** Opening RAW DATA block **
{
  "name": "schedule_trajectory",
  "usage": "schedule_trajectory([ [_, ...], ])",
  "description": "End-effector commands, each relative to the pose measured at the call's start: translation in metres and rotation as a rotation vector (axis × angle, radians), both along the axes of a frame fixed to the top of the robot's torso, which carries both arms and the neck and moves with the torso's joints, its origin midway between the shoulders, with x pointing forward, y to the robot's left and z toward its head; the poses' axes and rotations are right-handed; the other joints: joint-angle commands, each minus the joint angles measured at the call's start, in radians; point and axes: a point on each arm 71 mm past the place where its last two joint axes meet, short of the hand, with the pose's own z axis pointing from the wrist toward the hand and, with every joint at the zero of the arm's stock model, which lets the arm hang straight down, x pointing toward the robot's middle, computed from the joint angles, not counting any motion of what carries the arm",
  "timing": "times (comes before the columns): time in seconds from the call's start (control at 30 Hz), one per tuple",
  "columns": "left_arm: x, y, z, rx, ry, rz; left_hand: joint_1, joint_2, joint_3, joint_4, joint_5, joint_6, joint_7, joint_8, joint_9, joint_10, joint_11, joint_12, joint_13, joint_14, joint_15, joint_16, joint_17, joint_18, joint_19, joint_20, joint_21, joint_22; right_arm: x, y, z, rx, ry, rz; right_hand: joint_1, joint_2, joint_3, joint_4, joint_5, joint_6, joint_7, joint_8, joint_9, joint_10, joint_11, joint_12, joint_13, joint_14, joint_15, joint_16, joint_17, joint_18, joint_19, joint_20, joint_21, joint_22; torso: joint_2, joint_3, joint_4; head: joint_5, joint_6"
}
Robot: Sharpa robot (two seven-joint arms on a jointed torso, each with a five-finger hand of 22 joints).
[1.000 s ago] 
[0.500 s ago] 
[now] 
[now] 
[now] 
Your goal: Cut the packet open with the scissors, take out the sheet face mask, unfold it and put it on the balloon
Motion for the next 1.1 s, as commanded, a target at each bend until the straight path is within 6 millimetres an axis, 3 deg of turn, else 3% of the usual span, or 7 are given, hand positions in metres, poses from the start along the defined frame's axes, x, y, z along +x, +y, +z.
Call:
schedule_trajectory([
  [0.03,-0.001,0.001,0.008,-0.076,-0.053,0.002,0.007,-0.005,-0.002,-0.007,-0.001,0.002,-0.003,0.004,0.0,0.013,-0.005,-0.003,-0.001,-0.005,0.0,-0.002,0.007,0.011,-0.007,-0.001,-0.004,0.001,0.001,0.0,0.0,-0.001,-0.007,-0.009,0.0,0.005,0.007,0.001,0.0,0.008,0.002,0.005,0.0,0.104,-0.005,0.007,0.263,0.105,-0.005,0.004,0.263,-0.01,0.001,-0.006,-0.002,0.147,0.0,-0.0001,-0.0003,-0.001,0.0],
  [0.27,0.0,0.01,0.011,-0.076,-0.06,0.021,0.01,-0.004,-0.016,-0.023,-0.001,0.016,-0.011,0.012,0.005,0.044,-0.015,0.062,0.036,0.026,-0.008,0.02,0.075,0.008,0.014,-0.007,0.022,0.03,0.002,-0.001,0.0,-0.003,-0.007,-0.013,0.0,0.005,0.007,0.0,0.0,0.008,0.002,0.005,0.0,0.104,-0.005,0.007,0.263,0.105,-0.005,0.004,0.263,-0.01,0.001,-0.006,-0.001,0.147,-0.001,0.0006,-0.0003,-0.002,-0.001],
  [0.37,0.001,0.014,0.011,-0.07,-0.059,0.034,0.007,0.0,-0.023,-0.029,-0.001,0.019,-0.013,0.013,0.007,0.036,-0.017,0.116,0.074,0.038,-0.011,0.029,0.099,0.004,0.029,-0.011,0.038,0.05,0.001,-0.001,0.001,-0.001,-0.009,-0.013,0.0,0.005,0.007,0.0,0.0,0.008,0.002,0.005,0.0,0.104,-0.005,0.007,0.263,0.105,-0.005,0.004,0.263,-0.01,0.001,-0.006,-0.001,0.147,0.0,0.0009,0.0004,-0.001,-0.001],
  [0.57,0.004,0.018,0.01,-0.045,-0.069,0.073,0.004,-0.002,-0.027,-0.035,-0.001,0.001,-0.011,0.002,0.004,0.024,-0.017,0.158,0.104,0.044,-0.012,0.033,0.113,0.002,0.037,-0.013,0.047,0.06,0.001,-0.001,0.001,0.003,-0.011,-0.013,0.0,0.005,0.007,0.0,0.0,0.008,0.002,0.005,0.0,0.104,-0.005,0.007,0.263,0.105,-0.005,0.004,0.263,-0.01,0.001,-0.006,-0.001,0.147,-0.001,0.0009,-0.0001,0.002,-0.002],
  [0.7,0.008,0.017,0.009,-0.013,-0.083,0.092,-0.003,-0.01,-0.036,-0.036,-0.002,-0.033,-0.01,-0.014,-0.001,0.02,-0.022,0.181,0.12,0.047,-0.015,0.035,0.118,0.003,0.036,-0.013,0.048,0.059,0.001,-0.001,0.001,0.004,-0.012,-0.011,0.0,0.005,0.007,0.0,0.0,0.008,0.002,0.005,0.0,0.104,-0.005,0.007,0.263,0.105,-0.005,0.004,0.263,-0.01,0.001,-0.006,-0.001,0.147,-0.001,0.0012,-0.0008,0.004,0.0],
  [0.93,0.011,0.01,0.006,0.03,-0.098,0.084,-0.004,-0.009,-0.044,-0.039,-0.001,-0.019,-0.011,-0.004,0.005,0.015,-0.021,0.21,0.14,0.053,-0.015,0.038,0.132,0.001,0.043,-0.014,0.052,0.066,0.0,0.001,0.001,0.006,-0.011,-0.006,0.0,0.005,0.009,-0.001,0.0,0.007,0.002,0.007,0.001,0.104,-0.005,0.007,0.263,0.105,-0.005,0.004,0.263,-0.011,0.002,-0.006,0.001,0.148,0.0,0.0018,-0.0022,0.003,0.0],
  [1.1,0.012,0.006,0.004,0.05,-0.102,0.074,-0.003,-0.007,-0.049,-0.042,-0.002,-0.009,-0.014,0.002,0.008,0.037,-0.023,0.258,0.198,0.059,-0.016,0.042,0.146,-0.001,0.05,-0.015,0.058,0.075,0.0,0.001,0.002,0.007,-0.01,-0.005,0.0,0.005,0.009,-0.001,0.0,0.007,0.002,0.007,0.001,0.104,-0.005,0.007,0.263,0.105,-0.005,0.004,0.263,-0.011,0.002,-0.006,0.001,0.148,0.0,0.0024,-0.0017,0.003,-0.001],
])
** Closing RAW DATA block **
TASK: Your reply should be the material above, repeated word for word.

RESULT BELOW:
{
  "name": "schedule_trajectory",
  "usage": "schedule_trajectory([ [_, ...], ])",
  "description": "End-effector commands, each relative to the pose measured at the call's start: translation in metres and rotation as a rotation vector (axis × angle, radians), both along the axes of a frame fixed to the top of the robot's torso, which carries both arms and the neck and moves with the torso's joints, its origin midway between the shoulders, with x pointing forward, y to the robot's left and z toward its head; the poses' axes and rotations are right-handed; the other joints: joint-angle commands, each minus the joint angles measured at the call's start, in radians; point and axes: a point on each arm 71 mm past the place where its last two joint axes meet, short of the hand, with the pose's own z axis pointing from the wrist toward the hand and, with every joint at the zero of the arm's stock model, which lets the arm hang straight down, x pointing toward the robot's middle, computed from the joint angles, not counting any motion of what carries the arm",
  "timing": "times (comes before the columns): time in seconds from the call's start (control at 30 Hz), one per tuple",
  "columns": "left_arm: x, y, z, rx, ry, rz; left_hand: joint_1, joint_2, joint_3, joint_4, joint_5, joint_6, joint_7, joint_8, joint_9, joint_10, joint_11, joint_12, joint_13, joint_14, joint_15, joint_16, joint_17, joint_18, joint_19, joint_20, joint_21, joint_22; right_arm: x, y, z, rx, ry, rz; right_hand: joint_1, joint_2, joint_3, joint_4, joint_5, joint_6, joint_7, joint_8, joint_9, joint_10, joint_11, joint_12, joint_13, joint_14, joint_15, joint_16, joint_17, joint_18, joint_19, joint_20, joint_21, joint_22; torso: joint_2, joint_3, joint_4; head: joint_5, joint_6"
}
Robot: Sharpa robot (two seven-joint arms on a jointed torso, each with a five-finger hand of 22 joints).
[1.000 s ago] 
[0.500 s ago] 
[now] 
[now] 
[now] 
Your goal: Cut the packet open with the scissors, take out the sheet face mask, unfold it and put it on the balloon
Motion for the next 1.1 s, as commanded, a target at each bend until the straight path is within 6 millimetres an axis, 3 deg of turn, else 3% of the usual span, or 7 are given, hand positions in metres, poses from the start along the defined frame's axes, x, y, z along +x, +y, +z.
Call:
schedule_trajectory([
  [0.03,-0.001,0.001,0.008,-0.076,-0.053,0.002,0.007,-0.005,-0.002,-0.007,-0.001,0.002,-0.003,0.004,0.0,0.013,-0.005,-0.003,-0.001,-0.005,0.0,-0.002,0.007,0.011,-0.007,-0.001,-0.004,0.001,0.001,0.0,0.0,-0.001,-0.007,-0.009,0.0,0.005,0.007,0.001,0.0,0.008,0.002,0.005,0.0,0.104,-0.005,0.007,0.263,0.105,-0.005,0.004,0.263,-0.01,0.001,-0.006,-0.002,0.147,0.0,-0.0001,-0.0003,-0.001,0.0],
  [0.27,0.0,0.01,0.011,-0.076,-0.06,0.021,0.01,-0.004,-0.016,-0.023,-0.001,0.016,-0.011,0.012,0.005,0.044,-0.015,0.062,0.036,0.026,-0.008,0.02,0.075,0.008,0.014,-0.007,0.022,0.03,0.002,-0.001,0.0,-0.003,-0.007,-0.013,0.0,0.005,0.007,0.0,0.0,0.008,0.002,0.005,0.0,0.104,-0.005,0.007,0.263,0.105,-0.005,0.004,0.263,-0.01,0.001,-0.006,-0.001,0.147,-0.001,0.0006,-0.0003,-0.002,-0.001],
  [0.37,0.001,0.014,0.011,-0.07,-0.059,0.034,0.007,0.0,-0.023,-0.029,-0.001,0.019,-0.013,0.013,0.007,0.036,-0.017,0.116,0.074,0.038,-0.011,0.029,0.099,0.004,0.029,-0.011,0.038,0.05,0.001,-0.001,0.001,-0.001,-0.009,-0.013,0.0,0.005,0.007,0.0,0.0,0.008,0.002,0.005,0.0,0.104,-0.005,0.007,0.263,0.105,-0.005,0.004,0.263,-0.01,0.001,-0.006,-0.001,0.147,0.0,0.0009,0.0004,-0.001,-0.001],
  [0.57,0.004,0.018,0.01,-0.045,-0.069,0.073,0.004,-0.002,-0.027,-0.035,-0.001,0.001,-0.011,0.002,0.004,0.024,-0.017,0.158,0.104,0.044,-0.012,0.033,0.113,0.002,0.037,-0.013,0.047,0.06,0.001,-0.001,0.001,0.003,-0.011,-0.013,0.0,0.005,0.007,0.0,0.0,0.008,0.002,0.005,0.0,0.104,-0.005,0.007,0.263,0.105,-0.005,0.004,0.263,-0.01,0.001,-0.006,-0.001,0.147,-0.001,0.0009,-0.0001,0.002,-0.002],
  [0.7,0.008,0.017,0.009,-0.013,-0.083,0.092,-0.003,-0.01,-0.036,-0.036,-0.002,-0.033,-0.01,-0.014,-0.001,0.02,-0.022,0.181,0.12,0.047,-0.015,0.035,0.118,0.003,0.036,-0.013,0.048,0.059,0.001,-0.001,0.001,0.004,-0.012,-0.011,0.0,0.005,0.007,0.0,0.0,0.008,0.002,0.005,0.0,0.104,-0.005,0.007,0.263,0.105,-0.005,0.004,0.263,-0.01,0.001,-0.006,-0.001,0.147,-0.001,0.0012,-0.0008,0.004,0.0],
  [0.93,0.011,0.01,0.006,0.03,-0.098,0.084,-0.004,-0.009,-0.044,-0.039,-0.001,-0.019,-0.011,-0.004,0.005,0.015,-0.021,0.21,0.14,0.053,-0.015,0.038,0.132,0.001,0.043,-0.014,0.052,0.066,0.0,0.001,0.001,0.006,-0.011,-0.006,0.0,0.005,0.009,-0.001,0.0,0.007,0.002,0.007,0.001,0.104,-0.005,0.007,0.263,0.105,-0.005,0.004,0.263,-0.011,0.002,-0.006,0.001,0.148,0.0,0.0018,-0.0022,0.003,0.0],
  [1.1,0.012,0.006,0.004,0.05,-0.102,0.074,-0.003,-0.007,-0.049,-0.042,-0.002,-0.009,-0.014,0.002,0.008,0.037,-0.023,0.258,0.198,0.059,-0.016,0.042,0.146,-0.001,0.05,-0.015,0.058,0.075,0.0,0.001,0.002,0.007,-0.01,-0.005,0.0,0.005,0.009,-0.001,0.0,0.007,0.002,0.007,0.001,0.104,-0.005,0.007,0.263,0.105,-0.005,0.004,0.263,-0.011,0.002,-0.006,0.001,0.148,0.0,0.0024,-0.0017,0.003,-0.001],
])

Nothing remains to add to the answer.